なかでも「源氏物語」には、着物に香を焚き込める「薫衣香(くのえこう)」というシーンが印象的に描かれています。香りによって物語の背景や登場人物の心情まで語りました。戦国時代には、心得のある武将は兜の中に香を焚きました。首を取られても、その香りで名のある武将だと知らしめたと伝えられています。

このように、直接アルコリックを肌につける「香水」とは異なりますが、日本でも、異なる形で香りを身にまとう歴史がありました。

18世紀頃から、商人が力を持ち、香り文化が一般庶民へまで普及していきました。

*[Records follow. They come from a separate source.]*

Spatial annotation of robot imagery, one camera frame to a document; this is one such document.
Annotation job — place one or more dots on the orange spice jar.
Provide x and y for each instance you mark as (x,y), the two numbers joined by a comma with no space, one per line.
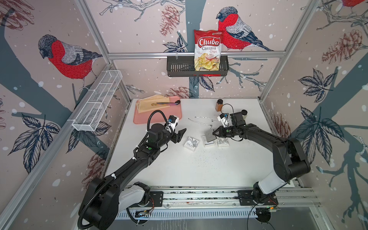
(219,105)

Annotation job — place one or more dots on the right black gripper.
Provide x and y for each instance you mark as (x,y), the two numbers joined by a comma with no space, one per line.
(220,129)

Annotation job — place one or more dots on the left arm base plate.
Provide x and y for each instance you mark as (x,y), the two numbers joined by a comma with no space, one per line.
(149,200)

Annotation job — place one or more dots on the beige cloth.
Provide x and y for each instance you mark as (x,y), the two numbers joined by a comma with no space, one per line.
(144,105)

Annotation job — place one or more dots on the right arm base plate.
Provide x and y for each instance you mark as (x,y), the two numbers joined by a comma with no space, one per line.
(251,198)

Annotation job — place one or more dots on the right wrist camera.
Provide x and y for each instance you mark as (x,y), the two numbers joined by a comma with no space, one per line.
(224,119)

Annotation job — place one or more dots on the iridescent black spoon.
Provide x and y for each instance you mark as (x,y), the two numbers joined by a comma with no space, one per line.
(166,103)

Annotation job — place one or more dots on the white mesh shelf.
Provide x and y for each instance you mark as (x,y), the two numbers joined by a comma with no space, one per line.
(92,112)

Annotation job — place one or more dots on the pale spice jar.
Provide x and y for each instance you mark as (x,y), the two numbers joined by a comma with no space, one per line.
(244,112)

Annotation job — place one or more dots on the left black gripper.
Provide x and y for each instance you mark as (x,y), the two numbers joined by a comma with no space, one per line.
(178,137)

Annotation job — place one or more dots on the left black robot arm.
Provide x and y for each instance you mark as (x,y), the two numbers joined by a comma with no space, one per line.
(107,197)

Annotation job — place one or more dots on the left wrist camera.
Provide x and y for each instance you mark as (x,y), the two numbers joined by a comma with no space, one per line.
(173,122)

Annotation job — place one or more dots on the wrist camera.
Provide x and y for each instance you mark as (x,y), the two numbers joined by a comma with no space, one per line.
(224,119)
(173,122)

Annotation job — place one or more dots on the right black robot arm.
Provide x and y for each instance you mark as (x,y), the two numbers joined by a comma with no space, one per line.
(289,158)

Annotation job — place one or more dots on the Chuba cassava chips bag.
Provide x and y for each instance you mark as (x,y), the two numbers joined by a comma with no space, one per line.
(208,47)

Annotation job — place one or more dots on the black wire basket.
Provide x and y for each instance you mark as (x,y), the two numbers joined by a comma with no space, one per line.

神から帝、貴族、武士、商人へと、上から下へ広がっていく香り文化は、西洋の香水と同様な経緯をたどってきた様に思えます。

明治時代に日本が鎖国を解き、香水が持ちこまれてからはまだ150年あまり、「液体化された香り」の歴史は、ヨーロッパに及びません。しかし、このように日本にも1400年の「固体からの香り」の歴史があります。

現在でも、一般家庭には仏壇があり、毎朝、毎晩お線香が焚かれています。私たちは子供のころからその香りになじんできました。

また日本の香り文化は香木だけではありません。四季折々に訪れる香り、和食では海の物、山のものと、季節感溢れる旬の香りを楽しみます。私たちが子供から大人へと成長する過程で、香りは生活に密接に結びついています。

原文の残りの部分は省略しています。